━━━━━ Supplied material ━━━━━

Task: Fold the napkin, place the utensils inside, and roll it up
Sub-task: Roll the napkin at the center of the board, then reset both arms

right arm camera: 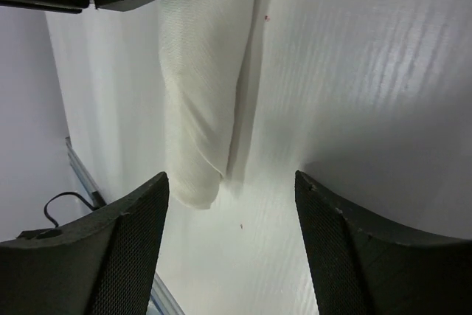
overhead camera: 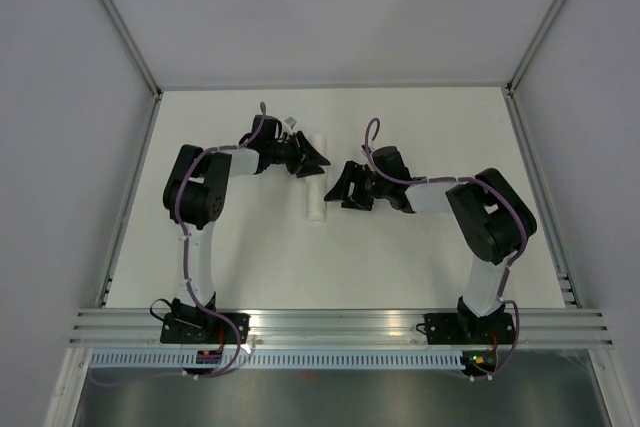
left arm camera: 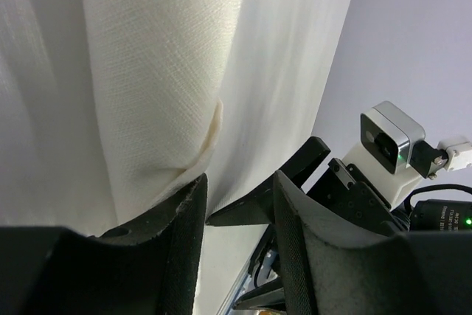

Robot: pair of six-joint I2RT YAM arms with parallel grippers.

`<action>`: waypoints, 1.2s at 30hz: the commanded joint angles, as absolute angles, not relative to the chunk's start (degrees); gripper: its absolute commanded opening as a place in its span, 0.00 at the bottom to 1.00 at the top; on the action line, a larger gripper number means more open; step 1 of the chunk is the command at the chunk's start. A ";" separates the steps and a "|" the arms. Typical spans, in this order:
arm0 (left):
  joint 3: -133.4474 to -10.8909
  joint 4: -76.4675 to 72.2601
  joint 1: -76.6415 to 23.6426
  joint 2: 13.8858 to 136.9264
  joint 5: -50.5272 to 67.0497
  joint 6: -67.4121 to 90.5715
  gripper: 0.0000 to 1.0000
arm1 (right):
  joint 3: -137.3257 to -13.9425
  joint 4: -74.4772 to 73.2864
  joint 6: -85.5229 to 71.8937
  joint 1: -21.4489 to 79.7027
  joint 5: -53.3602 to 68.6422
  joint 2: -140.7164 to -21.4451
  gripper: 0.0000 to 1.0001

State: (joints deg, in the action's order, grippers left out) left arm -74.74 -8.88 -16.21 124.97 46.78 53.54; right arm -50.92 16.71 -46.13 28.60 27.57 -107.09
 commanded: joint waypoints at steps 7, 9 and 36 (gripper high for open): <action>-77.08 -14.06 -15.91 115.93 49.39 53.17 0.53 | -52.29 6.42 -39.73 28.39 21.97 -100.55 0.76; -76.99 -14.59 -15.73 114.35 49.39 53.52 0.54 | -52.47 5.72 -39.55 28.30 21.80 -99.15 0.76; -47.47 21.00 -13.18 55.65 21.44 32.44 1.00 | -48.52 -15.89 -27.16 22.59 -3.15 -60.30 0.98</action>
State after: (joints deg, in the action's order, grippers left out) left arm -49.04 17.65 -13.23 58.81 22.33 37.32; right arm -49.45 -11.38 -29.78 22.70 4.12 -64.14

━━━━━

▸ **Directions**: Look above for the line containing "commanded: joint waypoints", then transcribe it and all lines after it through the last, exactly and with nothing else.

▸ **Solution to the exercise**:
 commanded: joint waypoints at steps 7, 9 and 36 (gripper high for open): <action>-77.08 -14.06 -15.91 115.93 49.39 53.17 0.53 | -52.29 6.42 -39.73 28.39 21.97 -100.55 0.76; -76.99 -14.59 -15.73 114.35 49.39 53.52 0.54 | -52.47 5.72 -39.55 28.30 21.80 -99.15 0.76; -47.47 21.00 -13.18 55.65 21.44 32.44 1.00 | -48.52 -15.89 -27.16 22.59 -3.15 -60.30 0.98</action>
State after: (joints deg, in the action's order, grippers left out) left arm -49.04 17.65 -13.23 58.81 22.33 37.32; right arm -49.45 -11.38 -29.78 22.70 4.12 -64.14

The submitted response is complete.